> **Task statement**
Exactly the lines starting at the line containing "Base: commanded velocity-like" and ending at the line containing "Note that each" are to be written out from the listing below, both included.

> **Input data**
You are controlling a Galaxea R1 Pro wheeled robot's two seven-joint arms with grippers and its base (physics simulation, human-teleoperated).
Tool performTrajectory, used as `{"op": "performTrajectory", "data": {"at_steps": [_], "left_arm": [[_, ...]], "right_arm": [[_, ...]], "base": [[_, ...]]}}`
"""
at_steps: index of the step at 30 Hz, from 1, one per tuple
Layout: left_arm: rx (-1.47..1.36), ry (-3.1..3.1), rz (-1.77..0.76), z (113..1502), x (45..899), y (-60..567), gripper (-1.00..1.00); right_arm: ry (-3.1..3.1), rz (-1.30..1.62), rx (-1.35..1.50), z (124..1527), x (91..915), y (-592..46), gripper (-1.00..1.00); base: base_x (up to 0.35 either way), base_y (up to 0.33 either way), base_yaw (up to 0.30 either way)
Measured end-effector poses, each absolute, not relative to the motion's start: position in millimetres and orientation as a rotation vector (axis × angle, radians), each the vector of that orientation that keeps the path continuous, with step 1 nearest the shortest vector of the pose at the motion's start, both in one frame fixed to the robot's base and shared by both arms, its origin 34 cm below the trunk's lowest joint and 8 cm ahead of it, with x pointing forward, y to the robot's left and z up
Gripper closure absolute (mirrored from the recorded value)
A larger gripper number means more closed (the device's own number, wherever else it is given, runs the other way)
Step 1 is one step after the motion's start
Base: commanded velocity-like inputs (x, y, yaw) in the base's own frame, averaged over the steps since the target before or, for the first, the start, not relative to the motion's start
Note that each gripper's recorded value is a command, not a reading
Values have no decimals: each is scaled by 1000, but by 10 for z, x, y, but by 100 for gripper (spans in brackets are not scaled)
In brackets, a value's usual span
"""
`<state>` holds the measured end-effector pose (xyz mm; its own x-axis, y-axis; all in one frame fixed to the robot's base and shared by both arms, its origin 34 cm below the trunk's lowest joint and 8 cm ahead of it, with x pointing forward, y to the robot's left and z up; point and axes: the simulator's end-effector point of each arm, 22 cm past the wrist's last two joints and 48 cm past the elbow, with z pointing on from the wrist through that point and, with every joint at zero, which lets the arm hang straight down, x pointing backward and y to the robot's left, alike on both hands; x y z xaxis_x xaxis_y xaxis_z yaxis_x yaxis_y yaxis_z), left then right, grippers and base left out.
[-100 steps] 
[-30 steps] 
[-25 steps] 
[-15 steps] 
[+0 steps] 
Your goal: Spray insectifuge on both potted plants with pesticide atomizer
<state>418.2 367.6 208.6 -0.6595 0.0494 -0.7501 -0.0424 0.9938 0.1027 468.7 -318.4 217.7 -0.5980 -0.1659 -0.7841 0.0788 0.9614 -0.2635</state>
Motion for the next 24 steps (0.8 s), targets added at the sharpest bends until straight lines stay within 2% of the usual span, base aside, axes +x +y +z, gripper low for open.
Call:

> **Task result**
Base: commanded velocity-like inputs (x, y, yaw) in the base's own frame, averaged over the steps since the target before or, for the first, the start, not relative to the motion's start
Note that each gripper's recorded value is a command, not a reading

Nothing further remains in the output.